* _WHAT YOU ARE ASKED TO DO_: Please repeat, from the entries that follow, the lines from the one containing "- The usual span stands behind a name" through the one containing "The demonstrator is" exactly, adding nothing.

* _DATASET EXCERPTS_:

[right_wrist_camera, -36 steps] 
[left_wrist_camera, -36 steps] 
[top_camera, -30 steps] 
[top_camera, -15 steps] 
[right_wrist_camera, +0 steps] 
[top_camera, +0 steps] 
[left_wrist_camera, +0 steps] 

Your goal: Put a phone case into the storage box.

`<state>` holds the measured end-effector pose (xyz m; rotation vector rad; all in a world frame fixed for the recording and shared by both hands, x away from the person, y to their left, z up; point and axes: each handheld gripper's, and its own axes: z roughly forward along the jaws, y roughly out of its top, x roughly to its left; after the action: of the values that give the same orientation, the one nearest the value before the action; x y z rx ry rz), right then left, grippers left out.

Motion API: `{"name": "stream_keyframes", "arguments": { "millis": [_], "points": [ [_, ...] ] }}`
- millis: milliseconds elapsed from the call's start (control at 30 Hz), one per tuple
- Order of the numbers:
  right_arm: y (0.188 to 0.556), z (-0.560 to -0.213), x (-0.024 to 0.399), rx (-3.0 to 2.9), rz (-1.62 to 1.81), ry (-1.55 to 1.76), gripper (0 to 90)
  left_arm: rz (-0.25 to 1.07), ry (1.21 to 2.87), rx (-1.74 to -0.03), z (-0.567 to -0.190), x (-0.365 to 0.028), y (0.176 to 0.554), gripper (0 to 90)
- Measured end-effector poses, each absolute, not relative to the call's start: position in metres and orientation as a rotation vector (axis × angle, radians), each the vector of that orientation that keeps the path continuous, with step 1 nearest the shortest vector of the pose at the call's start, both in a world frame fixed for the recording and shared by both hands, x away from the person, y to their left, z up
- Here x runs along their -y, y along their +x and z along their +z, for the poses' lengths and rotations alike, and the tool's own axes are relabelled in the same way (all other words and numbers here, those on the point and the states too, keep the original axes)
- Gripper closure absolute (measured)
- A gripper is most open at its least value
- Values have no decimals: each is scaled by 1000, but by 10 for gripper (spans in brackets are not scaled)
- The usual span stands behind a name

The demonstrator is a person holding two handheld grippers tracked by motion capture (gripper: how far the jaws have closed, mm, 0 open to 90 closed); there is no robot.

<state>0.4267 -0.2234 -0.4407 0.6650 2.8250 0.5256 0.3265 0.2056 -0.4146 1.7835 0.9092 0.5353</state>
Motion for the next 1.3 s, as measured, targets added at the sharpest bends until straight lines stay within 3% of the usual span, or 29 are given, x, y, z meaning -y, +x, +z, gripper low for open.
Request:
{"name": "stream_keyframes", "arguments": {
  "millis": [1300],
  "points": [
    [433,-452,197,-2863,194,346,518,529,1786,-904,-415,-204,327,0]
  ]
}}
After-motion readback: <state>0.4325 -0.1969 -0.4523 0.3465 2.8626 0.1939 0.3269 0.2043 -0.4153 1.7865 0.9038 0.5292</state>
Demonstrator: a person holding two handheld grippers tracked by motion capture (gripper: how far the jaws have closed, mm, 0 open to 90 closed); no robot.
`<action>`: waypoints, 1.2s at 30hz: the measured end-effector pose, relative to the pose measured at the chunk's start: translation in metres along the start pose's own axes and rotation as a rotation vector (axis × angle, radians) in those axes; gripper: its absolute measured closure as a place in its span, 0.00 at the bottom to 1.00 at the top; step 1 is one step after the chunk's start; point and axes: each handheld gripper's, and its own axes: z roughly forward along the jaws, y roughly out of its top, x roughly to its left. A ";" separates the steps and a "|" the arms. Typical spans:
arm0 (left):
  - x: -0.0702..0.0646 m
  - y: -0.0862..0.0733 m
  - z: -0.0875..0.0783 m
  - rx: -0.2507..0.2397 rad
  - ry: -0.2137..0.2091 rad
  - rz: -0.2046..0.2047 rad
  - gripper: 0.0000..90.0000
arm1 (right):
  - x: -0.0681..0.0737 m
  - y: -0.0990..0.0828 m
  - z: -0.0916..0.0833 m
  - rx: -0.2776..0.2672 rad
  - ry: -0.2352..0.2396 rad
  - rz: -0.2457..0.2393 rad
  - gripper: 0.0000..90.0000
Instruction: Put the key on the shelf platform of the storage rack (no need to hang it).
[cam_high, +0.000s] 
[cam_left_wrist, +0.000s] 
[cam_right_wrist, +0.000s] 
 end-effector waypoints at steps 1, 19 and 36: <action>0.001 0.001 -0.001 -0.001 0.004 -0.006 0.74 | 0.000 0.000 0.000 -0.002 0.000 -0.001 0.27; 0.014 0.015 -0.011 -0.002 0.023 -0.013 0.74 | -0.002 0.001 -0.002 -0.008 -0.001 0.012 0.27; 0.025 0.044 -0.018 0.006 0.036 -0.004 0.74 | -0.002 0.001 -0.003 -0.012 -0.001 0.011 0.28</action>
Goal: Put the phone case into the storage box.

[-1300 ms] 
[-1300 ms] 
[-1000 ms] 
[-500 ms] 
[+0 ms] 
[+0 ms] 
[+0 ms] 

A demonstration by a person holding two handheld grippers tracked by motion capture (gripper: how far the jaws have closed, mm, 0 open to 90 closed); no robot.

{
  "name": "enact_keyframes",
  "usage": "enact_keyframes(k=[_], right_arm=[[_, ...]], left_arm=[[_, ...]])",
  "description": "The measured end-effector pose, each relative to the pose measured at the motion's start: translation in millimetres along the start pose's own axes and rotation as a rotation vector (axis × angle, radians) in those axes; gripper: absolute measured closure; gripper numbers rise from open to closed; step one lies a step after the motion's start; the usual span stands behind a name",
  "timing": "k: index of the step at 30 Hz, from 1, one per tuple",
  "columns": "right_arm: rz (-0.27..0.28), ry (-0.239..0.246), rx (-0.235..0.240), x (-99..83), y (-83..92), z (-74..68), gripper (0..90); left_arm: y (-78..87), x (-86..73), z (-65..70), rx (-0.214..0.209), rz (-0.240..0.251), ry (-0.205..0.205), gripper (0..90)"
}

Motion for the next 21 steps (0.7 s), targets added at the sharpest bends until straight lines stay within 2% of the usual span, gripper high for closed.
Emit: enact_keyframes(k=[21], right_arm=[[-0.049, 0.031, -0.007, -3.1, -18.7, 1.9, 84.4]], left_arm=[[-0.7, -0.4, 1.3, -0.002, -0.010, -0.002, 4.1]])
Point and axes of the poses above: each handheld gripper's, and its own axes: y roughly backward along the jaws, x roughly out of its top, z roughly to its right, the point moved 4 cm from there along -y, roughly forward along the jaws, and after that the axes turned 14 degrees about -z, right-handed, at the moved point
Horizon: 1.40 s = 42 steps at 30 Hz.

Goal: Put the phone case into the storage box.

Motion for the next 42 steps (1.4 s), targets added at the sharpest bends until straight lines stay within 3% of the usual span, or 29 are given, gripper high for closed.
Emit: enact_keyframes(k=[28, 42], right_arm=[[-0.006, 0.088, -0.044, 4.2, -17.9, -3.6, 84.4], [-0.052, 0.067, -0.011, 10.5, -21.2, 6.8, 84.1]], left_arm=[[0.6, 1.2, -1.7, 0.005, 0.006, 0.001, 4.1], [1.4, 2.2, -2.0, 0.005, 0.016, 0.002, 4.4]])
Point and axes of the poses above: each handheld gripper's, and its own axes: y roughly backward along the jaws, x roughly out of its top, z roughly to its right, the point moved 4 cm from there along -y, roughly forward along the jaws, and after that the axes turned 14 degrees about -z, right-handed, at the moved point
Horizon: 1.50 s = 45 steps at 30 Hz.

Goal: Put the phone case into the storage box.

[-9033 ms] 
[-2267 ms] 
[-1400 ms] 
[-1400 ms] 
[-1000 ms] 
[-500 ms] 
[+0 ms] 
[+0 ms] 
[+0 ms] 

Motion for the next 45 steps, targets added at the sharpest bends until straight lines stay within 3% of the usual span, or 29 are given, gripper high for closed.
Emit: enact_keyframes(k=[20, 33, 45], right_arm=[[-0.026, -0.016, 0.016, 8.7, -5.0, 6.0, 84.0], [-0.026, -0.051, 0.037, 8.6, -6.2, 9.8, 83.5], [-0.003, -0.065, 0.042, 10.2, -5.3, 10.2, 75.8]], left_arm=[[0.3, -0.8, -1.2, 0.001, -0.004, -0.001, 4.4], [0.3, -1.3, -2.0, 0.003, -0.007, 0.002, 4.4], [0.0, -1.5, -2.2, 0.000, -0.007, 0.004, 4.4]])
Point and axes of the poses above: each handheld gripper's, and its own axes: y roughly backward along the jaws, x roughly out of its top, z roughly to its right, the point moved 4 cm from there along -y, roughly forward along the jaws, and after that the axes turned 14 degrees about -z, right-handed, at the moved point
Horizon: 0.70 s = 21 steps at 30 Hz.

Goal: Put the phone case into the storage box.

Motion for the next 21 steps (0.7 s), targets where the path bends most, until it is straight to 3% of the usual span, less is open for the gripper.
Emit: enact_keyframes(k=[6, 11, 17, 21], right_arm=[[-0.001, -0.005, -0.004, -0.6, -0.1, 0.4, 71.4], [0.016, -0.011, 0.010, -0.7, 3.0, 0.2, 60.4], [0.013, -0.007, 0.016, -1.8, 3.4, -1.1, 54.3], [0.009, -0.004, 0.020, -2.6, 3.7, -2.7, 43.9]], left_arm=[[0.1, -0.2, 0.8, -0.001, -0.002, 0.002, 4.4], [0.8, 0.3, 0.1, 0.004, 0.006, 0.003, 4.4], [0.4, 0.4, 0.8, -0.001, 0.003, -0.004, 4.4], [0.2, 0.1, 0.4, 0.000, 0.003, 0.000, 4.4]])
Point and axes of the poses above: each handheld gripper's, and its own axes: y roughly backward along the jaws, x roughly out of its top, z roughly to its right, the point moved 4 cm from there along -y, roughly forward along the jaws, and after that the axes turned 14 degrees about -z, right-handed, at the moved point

* _TASK SOLUTION_:
- The usual span stands behind a name

The demonstrator is a person holding two handheld grippers tracked by motion capture (gripper: how far the jaws have closed, mm, 0 open to 90 closed); there is no robot.

The submitted answer is complete.